BAGHDAD -- Ahmed Chalabi, a secular Shi'ite once known for his ties to Washington, and Dr. Ibrahim Jaafari, the conservative interim vice president, will face off in a secret ballot today to determine who will be the Shi'ite majority's choice for Iraqi prime minister, officials said.
The decision to hold a secret ballot was made after the clergy-backed United Iraqi Alliance, which has most of the seats in the 275-member National Assembly, was unable to decide on a nominee -- despite days of negotiations.
Chalabi spokesman Haidar al-Moussawi said the most powerful man in predominantly Shi'ite Iraq, Grand Ayatollah Ali al-Sistani, met with interim Finance Minister Adil Abdul-Mahdi in the southern city of Najaf and gave his backing for whatever decision the alliance makes.
"Al-Sistani assured that whoever the alliance will choose, he will agree on him," Moussawi said.
Although Chalabi and his supporters assert that he had the support needed for the nomination, the vote between the two 58-year-old men was anything but a sure thing.

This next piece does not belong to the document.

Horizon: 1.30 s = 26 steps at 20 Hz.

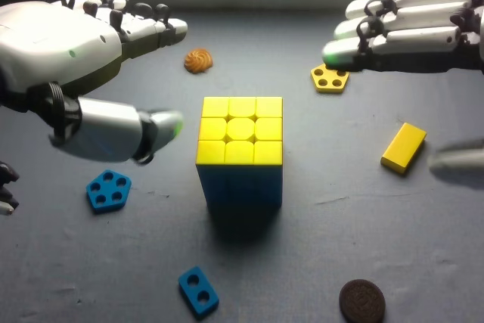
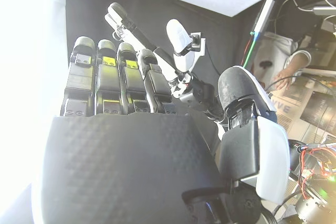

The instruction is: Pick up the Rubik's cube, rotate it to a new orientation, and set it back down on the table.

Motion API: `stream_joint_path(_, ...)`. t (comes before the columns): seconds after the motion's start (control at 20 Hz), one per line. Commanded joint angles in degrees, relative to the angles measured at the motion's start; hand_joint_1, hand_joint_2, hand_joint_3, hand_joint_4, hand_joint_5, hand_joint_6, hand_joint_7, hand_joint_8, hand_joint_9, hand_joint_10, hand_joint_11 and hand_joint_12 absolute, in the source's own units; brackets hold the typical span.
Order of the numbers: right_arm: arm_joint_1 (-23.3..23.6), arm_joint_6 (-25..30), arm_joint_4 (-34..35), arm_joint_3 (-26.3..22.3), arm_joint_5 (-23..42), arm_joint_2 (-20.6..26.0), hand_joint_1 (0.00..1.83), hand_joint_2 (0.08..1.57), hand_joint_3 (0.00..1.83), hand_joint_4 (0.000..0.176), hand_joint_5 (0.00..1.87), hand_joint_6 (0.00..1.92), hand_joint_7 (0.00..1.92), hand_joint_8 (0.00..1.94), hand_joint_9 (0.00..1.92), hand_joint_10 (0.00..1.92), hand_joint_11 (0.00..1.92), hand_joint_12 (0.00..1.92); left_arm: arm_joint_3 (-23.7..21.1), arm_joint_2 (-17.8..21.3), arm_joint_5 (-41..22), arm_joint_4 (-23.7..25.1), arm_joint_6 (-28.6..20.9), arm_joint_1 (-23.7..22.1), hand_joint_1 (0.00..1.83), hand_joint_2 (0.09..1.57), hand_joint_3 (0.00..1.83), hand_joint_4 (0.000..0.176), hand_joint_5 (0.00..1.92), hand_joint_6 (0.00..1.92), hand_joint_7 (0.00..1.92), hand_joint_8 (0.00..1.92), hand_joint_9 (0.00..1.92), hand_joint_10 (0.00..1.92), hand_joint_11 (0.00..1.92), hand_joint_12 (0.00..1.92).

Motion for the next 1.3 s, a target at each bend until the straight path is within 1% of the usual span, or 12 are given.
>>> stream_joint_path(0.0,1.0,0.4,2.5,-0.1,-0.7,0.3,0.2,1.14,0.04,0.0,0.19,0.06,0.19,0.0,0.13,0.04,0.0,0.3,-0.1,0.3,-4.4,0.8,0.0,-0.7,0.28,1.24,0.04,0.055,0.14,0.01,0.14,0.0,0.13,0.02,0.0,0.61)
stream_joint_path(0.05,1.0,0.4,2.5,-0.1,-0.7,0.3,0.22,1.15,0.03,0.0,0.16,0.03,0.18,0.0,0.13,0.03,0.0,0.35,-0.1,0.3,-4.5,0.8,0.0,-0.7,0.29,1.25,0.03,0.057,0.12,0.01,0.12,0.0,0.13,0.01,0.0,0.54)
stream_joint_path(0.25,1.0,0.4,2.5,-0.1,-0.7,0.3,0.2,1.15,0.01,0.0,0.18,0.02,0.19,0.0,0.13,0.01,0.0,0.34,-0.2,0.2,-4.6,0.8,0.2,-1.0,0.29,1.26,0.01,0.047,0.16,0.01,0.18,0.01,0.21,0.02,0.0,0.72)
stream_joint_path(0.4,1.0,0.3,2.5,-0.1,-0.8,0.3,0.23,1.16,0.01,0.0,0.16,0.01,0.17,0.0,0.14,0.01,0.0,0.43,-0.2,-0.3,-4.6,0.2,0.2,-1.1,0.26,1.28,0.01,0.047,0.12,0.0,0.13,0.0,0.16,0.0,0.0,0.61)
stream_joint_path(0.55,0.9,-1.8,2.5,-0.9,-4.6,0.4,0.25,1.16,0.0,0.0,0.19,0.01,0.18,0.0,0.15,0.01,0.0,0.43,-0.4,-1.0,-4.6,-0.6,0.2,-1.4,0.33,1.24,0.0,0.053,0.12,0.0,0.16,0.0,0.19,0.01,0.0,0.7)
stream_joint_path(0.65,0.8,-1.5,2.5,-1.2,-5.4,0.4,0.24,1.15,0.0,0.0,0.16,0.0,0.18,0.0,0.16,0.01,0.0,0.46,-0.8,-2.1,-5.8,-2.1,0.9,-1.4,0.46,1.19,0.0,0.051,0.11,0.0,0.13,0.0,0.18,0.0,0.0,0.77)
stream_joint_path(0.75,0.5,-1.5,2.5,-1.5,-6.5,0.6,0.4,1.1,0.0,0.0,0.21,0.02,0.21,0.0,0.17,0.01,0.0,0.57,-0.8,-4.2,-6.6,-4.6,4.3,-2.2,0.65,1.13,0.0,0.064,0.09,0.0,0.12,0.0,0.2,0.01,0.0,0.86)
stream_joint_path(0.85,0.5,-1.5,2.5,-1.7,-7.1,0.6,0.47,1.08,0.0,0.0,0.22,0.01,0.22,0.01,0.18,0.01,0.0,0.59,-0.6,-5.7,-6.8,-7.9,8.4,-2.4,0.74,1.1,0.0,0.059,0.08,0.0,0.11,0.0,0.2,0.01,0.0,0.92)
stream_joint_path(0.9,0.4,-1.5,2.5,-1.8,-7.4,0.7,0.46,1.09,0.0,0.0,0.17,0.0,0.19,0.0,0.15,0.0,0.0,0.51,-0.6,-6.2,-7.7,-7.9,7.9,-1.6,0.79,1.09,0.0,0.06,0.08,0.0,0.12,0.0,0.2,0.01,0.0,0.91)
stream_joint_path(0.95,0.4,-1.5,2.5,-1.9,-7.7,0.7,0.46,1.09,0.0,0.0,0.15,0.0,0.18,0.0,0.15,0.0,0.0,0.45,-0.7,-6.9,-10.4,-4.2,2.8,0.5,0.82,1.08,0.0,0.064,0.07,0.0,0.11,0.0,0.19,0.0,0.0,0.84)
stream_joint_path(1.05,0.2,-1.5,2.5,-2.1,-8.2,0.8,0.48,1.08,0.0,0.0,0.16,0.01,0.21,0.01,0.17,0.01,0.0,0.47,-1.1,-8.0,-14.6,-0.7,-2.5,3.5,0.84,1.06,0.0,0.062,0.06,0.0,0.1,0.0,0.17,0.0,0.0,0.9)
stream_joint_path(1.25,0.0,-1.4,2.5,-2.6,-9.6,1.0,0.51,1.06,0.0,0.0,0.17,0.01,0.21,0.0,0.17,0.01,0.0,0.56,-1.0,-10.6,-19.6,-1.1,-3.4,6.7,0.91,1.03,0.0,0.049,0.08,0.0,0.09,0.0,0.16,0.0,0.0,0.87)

The Supreme Council for Islamic Revolution in Iraq, the main group making up the alliance, had tried to persuade Chalabi to quit the race, some of its senior officials said.
Whoever wins the ballot, he will face interim Prime Minister Iyad Allawi, 59, whose party came in third after a Kurdish coalition and received 40 seats.
Jaafari, the president of the Islamic Dawa Party, is also Western-oriented but is considered by many to be a cleric in a business suit.
Chalabi is a former exile leader who heavily promoted the idea that Saddam Hussein had weapons of mass destruction but later fell out with some key members of the Bush administration over allegations that he passed secrets to Iran.
A two-thirds majority -- 182 seats -- is needed to confirm the next president, two vice presidents, the prime minister, and his Cabinet. The presidential posts are largely ceremonial and the true power lies with the prime minister.
Alliance representatives had gathered yesterday to decide which two candidates would face a secret ballot among its 140 members elected to the assembly Jan. 30. The main contenders and power-brokers later had dinner in a heavily fortified building that serves as the headquarters for Abdel-Aziz al-Hakim, leader of the Supreme Council for Islamic Revolution in Iraq.
According to insiders, mostly in the Chalabi camp, he has the support of about 80 members -- a group said to represent independents, Kurds, women, and those close to radical Shi'ite cleric Moqtada al-Sadr.
Meanwhile, US Marines targeted insurgents in raids on houses on the second day of an offensive in several troubled cities west of Baghdad.
In Ramadi, Marines set up checkpoints, searched cars, imposed a nighttime curfew, and sealed off sections of the city.